Prior to Daily Organics kombucha becoming classified as an alcoholic beverage, feedback from loyal customers frequently described their kombucha as a ‘delicious tonic that feels medicinal’.


Tips for making your own kombucha from the professionals

  • Make a SCOBY from real (live) kombucha (or buy one from Daily Organics) – Recipe on the site.
  • Uses artesian water for best results and to keep your SCOBY healthy.
  • Only use teas from the camellia family. Herbal teas don’t work.
  • Use tea you enjoy drinking as tea.
  • Use certified organic ingredients for a better result.
  • Use a real and living organic kombucha as starter such as Daily Organics – Original is the plainest one.
  • After Day 3 taste every day– it should be a balance of sweet and sour.

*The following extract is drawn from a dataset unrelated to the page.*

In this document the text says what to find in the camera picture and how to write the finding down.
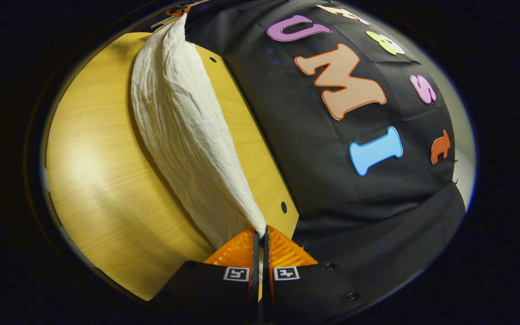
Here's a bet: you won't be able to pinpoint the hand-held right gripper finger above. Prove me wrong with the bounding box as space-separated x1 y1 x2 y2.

SCOBYs have a life span. They grow new ones on top of old so you can compost or share the bottom one, or put them round fruit trees as a soil conditioner. Because kombucha is a wild fermented product, when you start out it can take a while to get it to develop a good fizz. It’s a bit like compost which takes a while for the bacteria and organisms to develop. When you start it might not be very fizzy but each batch gets better. Kombucha is a ‘magic’ process and needs attention. You need to ‘catch’ it when it’s tasting good, rather than leave it another day because you’re busy.

If you haven’t made it up and the SCOBY has become sour, use it as vinegar or salad dressing, or for marinating meat.